▶ [What the task asks]: What you submit must be an exact copy of the listing below, with no images in it.

::::

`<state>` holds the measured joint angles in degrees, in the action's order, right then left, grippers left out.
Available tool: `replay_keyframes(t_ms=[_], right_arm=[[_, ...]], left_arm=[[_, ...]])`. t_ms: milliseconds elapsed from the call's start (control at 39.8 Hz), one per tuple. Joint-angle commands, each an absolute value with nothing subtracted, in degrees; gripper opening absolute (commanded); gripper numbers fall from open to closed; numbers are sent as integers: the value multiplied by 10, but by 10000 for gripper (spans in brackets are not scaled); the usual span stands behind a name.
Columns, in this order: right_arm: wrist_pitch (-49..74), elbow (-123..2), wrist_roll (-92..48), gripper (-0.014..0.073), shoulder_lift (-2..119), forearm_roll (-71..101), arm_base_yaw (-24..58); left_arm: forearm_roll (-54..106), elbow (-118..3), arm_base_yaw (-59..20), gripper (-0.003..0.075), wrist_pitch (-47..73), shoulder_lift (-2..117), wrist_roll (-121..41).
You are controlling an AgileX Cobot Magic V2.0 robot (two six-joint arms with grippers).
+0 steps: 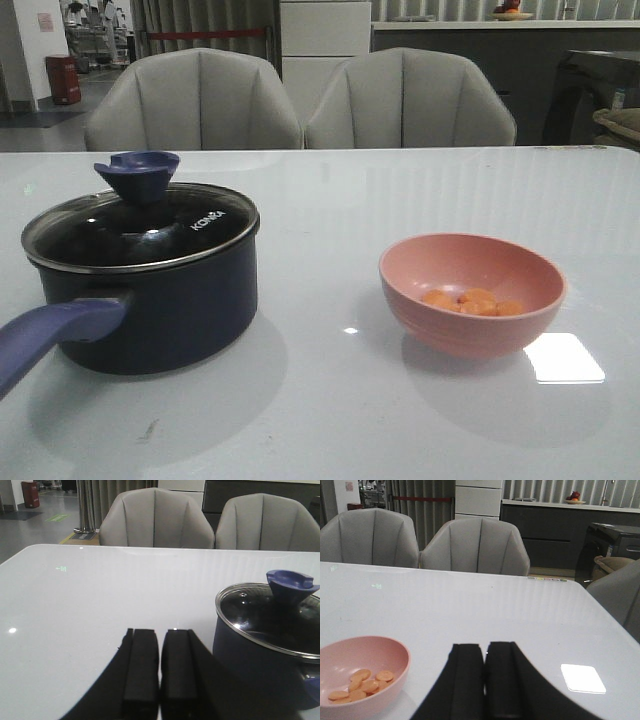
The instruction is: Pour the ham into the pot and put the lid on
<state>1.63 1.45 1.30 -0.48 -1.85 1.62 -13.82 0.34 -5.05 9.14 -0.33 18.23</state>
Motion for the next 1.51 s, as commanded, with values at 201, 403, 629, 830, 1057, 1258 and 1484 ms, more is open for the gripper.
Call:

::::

▶ [Written solution]:
`<state>` holds the measured joint angles in degrees, in the action's order, right then left, grippers left out.
Available tool: `replay_keyframes(t_ms=[_], right_arm=[[_, ...]], left_arm=[[_, ...]])`. t_ms: milliseconds elapsed from the call's start (control at 39.8 Hz), one per tuple. Joint-angle commands, each an absolute value with nothing subtracted, in degrees; gripper opening absolute (commanded); gripper numbers fall from open to closed; numbers are sent as integers: the value multiplied by 10, but by 10000 for gripper (spans in brackets are not scaled); the usual span stands behind a name.
Columns, in this order: right_arm: wrist_pitch (-49..74), elbow (-123..2), wrist_roll (-92..48), gripper (-0.014..0.073), shoulder_lift (-2..119), forearm_roll (-71..101), arm_base_yaw (-24..58); left_arm: forearm_roll (-54..106), elbow (-118..3), arm_base_yaw (-59..20), gripper (-0.003..0.075), wrist_pitch (-47..73), shoulder_lift (-2..117), wrist_roll (-121..41).
You are controlling an AgileX Cobot Magic V2.0 robot (two six-joint arms with grippers).
+0 steps: 
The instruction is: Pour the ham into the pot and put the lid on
<state>1.63 1.45 1.30 -0.48 -1.85 1.62 -13.82 0.34 -5.05 9.14 -0.33 18.23</state>
Motion for the next 1.51 s, as commanded, with values at 201, 403, 629, 830, 1057, 1258 and 1484 ms, more is open for the gripper.
Call:

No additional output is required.